Industry-Level Differences
The positive effect of antitrust enforcement is particularly strong in manufacturing and high-technology industries. These sectors rely heavily on innovation and technological development, making them more sensitive to changes in competitive pressures.
Firm Size Differences
The study also finds that large firms benefit more from antitrust enforcement in terms of innovation growth. Larger companies generally possess stronger financial resources, advanced research capabilities, and better access to innovation infrastructure.
Institutional Factors
The research highlights that institutional reforms, such as the integration of antitrust enforcement agencies, introduced coordination challenges and adjustment costs. These transitional issues slightly reduced the efficiency of enforcement and weakened its innovation-promoting effects.
Policy Implications
The findings suggest that effective antitrust enforcement can play an important role in promoting innovation across industries.

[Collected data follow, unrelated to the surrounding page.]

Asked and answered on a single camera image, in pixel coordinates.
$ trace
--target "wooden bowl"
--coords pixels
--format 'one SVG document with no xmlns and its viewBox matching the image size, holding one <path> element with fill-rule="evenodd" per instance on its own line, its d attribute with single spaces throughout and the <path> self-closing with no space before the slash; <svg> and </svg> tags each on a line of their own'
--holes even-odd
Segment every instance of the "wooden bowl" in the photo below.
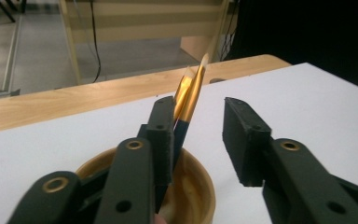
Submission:
<svg viewBox="0 0 358 224">
<path fill-rule="evenodd" d="M 80 178 L 106 169 L 116 150 L 107 150 L 77 169 Z M 173 172 L 173 184 L 168 187 L 159 214 L 167 223 L 210 224 L 213 220 L 215 195 L 213 183 L 204 167 L 185 149 Z"/>
</svg>

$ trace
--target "white table surface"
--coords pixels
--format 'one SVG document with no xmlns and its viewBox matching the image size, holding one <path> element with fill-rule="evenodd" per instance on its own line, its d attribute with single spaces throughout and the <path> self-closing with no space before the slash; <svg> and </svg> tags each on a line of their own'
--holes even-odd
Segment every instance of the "white table surface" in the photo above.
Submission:
<svg viewBox="0 0 358 224">
<path fill-rule="evenodd" d="M 39 177 L 75 171 L 134 137 L 163 96 L 0 132 L 0 223 Z M 215 83 L 203 87 L 184 145 L 213 180 L 213 223 L 270 223 L 261 189 L 239 183 L 226 153 L 225 97 L 246 101 L 274 138 L 302 142 L 331 174 L 358 184 L 358 87 L 307 63 Z"/>
</svg>

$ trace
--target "wooden table edge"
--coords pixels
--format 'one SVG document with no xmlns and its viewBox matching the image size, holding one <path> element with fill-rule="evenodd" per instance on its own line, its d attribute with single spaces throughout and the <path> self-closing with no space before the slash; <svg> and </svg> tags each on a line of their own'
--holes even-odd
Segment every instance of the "wooden table edge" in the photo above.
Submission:
<svg viewBox="0 0 358 224">
<path fill-rule="evenodd" d="M 272 55 L 260 55 L 207 67 L 204 83 L 232 79 L 290 66 Z M 176 91 L 185 68 L 126 77 L 54 91 L 0 99 L 0 131 Z"/>
</svg>

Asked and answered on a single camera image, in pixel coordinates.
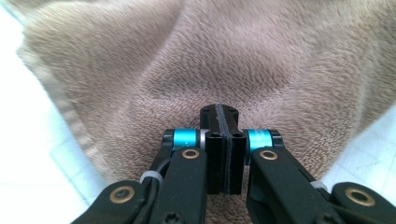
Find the brown towel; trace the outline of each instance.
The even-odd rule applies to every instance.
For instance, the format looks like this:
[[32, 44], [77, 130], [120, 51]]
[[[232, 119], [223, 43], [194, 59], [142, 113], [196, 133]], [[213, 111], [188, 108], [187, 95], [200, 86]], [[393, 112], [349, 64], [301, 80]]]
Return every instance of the brown towel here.
[[[138, 179], [163, 131], [214, 103], [278, 129], [321, 177], [395, 103], [395, 1], [28, 2], [7, 2], [28, 15], [19, 54], [109, 182]], [[243, 198], [209, 197], [207, 222], [249, 222]]]

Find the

Policymakers should strengthen competition policies while ensuring efficient regulatory coordination to maximize the positive effects of antitrust actions on technological development.
Conclusion
Overall, the study demonstrates that antitrust enforcement does more than maintain fair market competition. It also acts as a catalyst for innovation among firms within the industry. By encouraging companies to compete through technological advancement rather than market dominance, antitrust policies contribute to sustainable economic development and long-term industrial competitiveness.